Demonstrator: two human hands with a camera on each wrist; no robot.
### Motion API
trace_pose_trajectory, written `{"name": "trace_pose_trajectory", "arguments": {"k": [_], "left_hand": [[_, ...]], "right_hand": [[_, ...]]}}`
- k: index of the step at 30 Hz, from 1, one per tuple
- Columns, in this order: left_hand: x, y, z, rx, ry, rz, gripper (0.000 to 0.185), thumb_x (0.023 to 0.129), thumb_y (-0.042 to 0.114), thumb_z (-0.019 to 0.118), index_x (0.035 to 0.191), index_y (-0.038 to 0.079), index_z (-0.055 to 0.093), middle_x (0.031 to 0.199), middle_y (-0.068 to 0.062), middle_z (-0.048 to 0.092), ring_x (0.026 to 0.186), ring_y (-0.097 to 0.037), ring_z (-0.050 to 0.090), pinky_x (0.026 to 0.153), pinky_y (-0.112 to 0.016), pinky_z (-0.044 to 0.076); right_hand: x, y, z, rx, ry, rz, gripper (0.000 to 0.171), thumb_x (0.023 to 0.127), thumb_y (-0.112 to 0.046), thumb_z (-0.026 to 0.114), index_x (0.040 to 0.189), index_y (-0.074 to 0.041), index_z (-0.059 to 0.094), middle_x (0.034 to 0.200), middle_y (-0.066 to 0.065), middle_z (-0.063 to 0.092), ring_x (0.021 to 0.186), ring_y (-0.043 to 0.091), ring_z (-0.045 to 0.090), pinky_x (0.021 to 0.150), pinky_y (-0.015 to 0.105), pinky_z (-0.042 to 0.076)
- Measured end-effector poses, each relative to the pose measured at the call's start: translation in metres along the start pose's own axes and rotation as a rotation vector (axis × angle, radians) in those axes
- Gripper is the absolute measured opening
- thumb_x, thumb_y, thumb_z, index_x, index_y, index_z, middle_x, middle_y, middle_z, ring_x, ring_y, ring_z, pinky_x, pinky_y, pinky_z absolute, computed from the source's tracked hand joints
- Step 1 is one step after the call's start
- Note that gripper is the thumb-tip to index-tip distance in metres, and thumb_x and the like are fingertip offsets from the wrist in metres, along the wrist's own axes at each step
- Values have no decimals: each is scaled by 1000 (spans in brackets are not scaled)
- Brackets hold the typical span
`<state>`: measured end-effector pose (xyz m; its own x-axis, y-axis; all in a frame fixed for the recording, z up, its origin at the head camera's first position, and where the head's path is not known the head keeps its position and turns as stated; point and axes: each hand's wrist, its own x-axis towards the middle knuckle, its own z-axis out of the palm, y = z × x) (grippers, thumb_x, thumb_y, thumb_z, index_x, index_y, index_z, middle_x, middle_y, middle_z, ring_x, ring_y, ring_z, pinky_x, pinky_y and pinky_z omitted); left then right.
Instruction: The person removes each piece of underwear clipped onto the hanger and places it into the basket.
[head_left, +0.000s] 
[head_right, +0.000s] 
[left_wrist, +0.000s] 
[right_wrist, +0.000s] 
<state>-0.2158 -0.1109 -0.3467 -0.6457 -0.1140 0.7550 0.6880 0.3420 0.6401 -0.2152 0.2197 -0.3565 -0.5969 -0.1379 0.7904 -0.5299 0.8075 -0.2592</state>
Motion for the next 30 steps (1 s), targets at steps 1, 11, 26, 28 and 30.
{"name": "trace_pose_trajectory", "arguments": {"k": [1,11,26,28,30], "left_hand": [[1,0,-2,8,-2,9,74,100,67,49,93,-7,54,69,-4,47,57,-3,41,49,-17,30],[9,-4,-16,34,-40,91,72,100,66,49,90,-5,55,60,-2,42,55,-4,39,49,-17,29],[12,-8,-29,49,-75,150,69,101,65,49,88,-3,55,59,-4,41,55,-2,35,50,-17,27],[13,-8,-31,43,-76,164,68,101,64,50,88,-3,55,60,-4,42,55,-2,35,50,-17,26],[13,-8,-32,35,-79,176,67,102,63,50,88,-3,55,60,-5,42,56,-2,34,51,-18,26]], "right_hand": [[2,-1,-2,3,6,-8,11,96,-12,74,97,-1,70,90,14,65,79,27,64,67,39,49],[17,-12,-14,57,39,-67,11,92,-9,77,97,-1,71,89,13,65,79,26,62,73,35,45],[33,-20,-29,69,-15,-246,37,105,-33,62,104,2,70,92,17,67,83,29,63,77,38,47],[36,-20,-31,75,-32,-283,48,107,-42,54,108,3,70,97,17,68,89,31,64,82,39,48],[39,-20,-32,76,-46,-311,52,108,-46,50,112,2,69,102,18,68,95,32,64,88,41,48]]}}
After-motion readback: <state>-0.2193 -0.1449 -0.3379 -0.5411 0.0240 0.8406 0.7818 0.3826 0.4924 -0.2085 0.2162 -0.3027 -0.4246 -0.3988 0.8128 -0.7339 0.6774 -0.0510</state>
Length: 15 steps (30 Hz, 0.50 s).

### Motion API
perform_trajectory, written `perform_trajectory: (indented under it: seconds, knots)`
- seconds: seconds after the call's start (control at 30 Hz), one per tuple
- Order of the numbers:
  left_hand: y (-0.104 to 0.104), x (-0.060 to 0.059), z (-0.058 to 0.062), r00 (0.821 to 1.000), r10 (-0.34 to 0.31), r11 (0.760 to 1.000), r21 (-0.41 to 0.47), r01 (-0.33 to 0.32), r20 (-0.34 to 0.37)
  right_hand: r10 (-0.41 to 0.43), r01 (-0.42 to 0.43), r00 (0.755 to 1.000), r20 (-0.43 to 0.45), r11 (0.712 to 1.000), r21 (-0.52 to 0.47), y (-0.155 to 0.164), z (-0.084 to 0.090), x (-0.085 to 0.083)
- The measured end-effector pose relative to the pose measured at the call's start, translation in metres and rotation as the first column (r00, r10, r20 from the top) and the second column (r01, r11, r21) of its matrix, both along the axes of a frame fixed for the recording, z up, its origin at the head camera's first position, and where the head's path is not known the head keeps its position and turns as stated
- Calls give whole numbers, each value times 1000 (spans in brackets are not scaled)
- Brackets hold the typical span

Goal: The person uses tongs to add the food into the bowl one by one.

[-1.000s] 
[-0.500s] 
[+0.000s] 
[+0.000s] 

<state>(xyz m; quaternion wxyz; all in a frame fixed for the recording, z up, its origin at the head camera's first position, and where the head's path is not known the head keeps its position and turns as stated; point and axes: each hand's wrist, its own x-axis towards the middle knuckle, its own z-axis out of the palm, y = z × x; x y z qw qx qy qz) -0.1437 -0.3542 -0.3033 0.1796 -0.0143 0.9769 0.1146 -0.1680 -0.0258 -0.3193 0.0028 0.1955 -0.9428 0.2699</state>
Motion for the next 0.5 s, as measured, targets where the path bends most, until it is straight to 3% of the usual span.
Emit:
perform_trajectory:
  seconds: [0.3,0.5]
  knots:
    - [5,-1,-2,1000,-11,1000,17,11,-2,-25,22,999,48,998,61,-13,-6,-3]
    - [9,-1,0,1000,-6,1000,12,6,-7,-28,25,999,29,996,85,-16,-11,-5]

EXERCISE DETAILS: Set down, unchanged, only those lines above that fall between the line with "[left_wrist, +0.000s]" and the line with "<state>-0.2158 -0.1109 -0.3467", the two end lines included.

EXERCISE ANSWER:
[left_wrist, +0.000s] 
[right_wrist, +0.000s] 
<state>-0.2158 -0.1109 -0.3467 -0.6457 -0.1140 0.7550 0.6880 0.3420 0.6401 -0.2152 0.2197 -0.3565 -0.5969 -0.1379 0.7904 -0.5299 0.8075 -0.2592</state>

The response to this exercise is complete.